The effect of adoption of IFRS 16 is as follows:
Impact on the statement of financial position as at
31 December 2018:
31 Dec
2018
GBP'000
Assets
Property, plant and equipment
(right-of-use assets) 200
Prepayments (18)
Liabilities
Lease liabilities (239)
Net impact on equity 57
------------------------------------------ ------------
Impact on the statement of profit or loss (increase/(decrease))
for the six months ended 30 June 2018:
6 months
ended
30 June 2018
GBP'000
---------------------------------------------- -------------------
Depreciation expense (included
in Cost of sales) 26
Rent expense (included in Cost
of sales) (37)
----------------------------------------------- -------------------
Loss from operations 11
Finance costs 8
Profit for the period (3)
----------------------------------------------- -------------------
Impact on the statement of cash flows (increase/(decrease))
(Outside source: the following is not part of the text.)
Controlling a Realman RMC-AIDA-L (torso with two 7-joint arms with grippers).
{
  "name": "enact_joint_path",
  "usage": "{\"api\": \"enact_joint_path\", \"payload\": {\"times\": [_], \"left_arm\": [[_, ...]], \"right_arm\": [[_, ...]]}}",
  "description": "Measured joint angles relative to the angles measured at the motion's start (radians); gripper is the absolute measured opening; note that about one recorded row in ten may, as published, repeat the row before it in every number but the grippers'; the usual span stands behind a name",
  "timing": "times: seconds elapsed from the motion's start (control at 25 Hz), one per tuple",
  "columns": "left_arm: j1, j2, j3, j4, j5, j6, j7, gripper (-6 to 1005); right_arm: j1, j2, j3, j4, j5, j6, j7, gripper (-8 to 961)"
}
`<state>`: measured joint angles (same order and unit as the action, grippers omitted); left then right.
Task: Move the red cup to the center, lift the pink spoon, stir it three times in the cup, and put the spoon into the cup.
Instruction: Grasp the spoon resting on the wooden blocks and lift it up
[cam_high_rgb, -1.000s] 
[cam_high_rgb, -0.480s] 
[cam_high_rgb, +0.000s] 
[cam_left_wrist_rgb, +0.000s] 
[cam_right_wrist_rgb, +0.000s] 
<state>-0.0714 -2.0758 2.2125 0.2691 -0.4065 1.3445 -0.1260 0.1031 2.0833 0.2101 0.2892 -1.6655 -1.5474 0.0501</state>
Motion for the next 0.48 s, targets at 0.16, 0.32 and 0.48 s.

for the six months ended 30 June 2018:
6 months
ended
30 June 2018
GBP'000
------------------------------------------ -------------------
Net cash flows from operating
activities 37
Net cash flows from financing
activities (37)
------------------------------------------- -------------------
Summary of new accounting policies
Right of use assets
The Group recognises right-of-use assets at the commencement
date of the lease (i.e., the date the underlying asset is available
for use). Right-of-use assets are measured at cost, less any
accumulated depreciation and impairment losses, and adjusted for
any remeasurement of lease liabilities. The cost of right-of-use
assets includes the amount of lease liabilities recognised, initial
direct costs incurred, and lease payments made at or before the
commencement date less any lease incentives received. Unless the
Group is reasonably certain to obtain ownership of the leased asset
at the end of the lease term, the recognised right-of-use assets
are depreciated on a straight-line basis over the shorter of its
estimated useful life and the lease term. Right-of-use assets are
subject to impairment.
Lease liabilities
At the commencement date of the lease, the Group recognises
lease liabilities measured at the present value of lease payments
to be made over the lease term. The lease payments include fixed
payments (including in-substance fixed payments) less any lease
incentives receivable, variable lease payments that depend on an
index or a rate, and amounts expected to be paid under residual
value guarantees. The lease payments also include the exercise
price of a purchase option reasonably certain to be exercised by
the Group and payments of penalties for terminating a lease, if the
lease term reflects the Group exercising the option to terminate.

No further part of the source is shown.